▶ **WORK INSTRUCTIONS**
Report every line in the listing that contains the string "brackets".

▶ **EXERCISE INPUTS**
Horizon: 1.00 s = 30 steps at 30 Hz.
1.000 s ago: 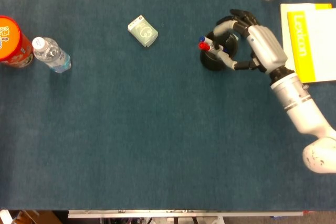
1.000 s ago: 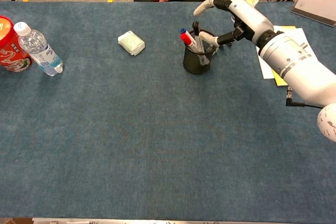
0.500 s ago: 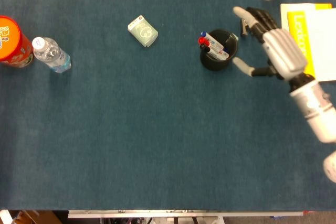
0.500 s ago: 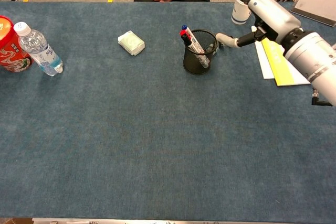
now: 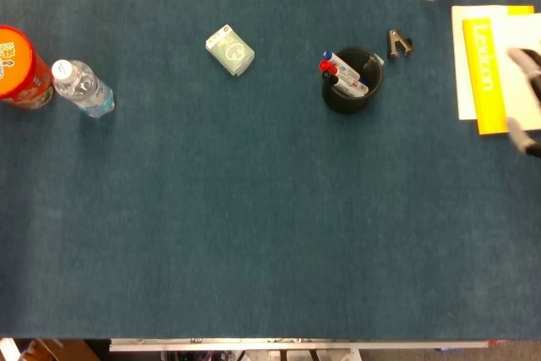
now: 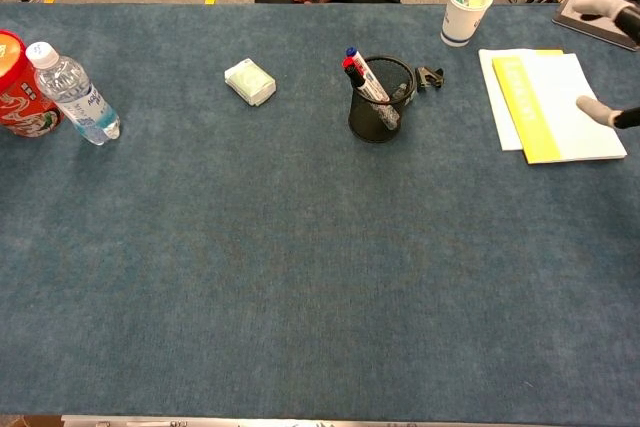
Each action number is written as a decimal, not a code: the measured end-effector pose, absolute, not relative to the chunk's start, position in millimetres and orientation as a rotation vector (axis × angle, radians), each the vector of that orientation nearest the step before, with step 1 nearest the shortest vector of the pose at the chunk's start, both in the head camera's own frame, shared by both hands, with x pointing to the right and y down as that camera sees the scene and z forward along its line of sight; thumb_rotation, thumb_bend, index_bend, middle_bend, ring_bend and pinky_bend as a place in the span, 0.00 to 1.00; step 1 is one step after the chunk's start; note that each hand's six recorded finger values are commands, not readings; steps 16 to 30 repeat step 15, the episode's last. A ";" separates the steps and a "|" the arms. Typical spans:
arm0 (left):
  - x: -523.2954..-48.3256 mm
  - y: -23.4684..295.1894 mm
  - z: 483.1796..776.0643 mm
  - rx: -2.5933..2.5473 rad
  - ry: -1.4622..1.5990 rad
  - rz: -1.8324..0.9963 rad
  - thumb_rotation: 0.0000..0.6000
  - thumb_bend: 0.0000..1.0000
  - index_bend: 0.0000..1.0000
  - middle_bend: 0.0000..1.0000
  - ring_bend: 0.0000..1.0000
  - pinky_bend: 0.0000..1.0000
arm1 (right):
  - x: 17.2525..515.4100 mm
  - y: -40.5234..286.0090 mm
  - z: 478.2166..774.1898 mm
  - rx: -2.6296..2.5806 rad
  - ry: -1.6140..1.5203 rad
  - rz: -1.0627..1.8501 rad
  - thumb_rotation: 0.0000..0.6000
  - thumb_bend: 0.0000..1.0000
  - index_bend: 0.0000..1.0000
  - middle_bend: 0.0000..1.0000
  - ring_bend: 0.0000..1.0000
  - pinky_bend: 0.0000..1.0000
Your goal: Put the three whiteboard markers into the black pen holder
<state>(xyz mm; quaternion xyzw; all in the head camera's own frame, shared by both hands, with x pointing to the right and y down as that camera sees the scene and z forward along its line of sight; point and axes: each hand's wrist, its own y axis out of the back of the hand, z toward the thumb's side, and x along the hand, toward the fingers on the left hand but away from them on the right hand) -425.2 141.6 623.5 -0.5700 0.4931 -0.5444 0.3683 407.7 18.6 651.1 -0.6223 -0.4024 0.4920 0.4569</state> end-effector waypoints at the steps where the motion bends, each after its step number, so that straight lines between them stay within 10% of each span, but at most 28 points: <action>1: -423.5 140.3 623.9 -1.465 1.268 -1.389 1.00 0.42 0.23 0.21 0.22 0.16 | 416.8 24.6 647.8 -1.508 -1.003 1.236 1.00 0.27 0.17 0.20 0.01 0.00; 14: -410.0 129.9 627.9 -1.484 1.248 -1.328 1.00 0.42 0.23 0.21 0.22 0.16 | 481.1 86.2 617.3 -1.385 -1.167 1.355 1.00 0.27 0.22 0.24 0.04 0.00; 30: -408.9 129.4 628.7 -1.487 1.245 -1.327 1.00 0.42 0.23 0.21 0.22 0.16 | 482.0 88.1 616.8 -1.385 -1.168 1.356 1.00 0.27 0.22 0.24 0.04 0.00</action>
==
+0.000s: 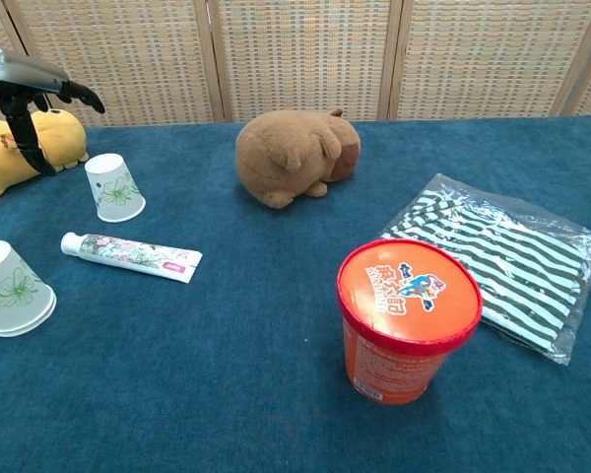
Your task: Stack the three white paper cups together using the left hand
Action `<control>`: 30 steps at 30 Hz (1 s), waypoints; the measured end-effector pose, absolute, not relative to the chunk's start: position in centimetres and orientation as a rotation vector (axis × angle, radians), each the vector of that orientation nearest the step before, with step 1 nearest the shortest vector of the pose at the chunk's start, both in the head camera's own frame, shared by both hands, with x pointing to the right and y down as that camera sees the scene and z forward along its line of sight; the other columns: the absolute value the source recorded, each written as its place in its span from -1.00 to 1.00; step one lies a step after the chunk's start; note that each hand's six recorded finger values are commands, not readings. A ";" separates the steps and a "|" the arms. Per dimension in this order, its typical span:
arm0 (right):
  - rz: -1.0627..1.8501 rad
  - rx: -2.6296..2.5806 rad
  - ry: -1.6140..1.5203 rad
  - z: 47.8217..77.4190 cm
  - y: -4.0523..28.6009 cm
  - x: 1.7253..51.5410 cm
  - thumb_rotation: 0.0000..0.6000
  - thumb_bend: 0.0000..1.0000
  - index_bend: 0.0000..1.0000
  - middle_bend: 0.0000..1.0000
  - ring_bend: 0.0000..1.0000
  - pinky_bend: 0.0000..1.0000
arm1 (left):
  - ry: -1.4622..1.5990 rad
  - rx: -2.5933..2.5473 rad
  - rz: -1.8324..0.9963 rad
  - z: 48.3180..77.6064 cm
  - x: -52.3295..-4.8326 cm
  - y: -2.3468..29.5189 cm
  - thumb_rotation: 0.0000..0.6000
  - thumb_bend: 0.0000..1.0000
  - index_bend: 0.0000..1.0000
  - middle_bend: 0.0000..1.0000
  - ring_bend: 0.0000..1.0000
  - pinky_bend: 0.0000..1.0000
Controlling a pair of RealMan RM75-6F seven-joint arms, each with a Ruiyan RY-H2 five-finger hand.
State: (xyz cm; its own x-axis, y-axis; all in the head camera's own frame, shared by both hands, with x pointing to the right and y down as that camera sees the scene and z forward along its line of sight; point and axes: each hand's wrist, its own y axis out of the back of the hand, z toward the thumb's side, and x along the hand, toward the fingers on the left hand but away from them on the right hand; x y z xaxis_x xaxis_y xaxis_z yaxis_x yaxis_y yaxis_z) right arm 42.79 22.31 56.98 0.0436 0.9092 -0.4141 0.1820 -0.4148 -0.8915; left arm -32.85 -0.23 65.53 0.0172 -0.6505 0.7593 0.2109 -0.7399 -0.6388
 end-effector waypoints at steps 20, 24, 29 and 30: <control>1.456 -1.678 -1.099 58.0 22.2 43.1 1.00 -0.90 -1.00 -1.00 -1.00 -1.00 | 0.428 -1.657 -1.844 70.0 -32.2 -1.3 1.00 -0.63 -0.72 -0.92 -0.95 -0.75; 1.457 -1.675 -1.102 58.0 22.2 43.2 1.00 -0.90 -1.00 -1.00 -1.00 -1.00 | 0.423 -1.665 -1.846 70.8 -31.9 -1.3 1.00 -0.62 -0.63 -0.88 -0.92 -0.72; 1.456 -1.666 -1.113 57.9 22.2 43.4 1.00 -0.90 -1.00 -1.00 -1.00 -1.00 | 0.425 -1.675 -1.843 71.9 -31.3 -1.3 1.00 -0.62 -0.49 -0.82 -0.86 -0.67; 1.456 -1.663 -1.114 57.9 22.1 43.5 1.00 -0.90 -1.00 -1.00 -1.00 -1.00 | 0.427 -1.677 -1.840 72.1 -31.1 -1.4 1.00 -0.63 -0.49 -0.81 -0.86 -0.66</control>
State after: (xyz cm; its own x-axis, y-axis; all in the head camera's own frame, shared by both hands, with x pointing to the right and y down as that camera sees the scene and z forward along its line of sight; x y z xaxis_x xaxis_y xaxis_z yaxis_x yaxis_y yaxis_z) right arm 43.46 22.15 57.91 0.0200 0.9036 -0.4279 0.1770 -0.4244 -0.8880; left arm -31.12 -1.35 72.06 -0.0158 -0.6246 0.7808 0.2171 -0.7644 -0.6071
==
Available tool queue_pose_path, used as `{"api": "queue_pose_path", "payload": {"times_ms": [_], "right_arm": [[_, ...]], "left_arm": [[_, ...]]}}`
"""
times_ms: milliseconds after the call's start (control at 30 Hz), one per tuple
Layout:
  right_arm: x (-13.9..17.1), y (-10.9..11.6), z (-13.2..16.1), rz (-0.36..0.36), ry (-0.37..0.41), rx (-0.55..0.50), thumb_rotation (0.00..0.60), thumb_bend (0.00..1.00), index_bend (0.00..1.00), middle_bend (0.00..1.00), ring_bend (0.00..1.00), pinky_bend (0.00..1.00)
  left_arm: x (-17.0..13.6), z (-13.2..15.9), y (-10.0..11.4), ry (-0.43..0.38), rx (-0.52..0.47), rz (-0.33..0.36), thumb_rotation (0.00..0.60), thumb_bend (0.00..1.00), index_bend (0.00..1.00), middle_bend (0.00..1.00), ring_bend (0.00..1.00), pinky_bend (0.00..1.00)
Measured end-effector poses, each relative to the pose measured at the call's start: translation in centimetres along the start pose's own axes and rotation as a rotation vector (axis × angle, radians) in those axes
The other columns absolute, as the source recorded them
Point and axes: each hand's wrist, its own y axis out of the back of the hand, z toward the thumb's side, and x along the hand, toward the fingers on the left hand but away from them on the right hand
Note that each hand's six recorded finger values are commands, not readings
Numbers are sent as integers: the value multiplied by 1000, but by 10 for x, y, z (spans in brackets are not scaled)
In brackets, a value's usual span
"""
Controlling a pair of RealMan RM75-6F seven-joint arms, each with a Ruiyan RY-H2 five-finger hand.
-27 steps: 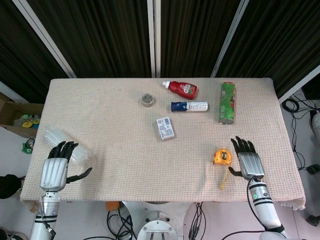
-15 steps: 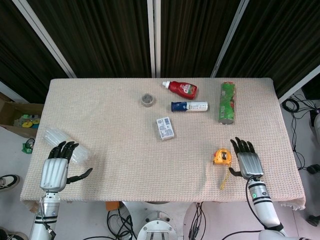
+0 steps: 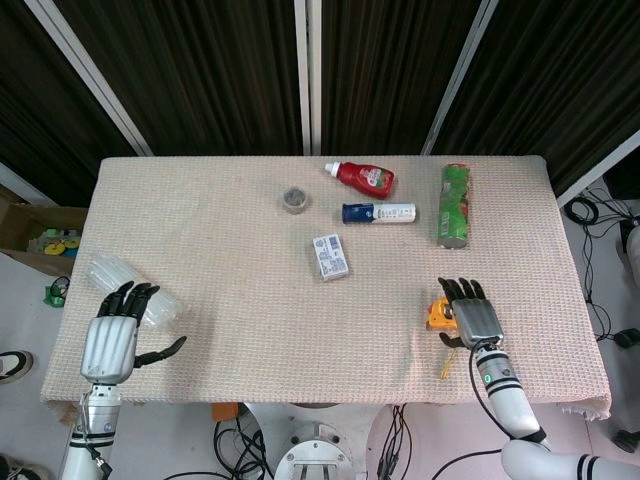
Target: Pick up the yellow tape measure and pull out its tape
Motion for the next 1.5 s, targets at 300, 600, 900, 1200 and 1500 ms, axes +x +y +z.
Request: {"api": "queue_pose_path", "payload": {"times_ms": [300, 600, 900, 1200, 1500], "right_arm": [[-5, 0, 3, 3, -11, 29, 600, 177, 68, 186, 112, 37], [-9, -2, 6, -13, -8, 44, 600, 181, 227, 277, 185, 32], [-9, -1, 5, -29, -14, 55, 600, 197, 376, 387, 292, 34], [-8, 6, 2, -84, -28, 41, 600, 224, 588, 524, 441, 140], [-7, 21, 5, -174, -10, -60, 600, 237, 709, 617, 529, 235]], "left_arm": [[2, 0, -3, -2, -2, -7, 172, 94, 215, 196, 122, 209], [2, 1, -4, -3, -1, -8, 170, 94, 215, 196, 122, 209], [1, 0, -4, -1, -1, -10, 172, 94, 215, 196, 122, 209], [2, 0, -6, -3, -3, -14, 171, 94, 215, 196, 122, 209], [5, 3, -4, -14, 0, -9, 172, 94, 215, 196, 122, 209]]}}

▶ **FINISHED EXERCISE**
Numbers are sent as integers: the value multiplied by 1000, but by 10 for x, y, z (spans in brackets are not scaled)
In brackets, a value's usual span

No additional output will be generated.